■ RECORDS FOR THE TASK ■
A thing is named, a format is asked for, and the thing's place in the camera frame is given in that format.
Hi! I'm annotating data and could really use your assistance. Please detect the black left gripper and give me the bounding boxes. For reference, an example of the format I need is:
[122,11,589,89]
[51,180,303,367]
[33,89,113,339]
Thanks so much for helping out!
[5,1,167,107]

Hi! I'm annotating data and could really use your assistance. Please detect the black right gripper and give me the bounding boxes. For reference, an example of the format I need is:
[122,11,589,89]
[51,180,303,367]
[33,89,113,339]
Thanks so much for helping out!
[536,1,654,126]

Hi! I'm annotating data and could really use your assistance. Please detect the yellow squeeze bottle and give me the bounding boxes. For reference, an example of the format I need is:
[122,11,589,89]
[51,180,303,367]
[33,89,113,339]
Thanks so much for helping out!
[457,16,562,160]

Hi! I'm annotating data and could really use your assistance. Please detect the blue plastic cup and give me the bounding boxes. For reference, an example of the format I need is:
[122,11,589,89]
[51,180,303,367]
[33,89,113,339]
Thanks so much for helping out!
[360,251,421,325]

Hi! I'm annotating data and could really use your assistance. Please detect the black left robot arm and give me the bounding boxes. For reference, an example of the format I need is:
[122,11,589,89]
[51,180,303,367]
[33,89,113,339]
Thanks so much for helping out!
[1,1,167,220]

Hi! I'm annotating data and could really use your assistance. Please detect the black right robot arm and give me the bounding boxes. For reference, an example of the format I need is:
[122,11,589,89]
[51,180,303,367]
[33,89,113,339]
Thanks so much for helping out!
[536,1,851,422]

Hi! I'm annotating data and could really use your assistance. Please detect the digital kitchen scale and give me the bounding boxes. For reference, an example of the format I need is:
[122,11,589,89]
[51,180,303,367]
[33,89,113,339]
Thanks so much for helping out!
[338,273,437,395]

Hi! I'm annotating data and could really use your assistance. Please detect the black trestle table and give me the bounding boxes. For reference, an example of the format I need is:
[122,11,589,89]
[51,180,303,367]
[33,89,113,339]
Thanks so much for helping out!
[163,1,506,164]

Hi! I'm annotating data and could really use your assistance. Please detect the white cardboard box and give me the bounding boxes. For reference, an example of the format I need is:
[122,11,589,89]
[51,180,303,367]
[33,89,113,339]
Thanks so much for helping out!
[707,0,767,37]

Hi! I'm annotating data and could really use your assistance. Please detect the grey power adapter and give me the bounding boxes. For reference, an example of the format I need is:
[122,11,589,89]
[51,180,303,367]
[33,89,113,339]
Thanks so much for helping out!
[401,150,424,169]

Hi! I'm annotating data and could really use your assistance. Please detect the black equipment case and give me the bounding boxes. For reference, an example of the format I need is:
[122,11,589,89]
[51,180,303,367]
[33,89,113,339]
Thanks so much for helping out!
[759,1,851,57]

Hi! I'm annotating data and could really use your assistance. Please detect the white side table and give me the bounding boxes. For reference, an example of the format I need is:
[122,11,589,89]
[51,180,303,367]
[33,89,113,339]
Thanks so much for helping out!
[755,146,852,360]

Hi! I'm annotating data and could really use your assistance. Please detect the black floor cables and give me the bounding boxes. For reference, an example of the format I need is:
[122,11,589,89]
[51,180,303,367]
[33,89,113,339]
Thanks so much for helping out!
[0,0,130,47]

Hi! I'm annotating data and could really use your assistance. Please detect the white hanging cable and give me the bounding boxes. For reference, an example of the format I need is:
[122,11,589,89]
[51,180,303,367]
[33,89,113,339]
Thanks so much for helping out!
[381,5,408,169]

==

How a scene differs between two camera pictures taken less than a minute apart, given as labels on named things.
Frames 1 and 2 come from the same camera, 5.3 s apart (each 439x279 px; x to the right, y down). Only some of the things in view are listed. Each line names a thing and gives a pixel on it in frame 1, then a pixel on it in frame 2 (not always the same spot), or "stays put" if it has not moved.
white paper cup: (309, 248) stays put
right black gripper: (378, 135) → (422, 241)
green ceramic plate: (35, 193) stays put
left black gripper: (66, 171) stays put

■ EXERCISE ■
Which lines in the listing above include the string "given"? Copy each of them.

■ SOLUTION ■
A thing is named, a format is asked for, and the thing's place in the camera frame is given in that format.
How a scene differs between two camera pictures taken less than a minute apart, given as labels on named things.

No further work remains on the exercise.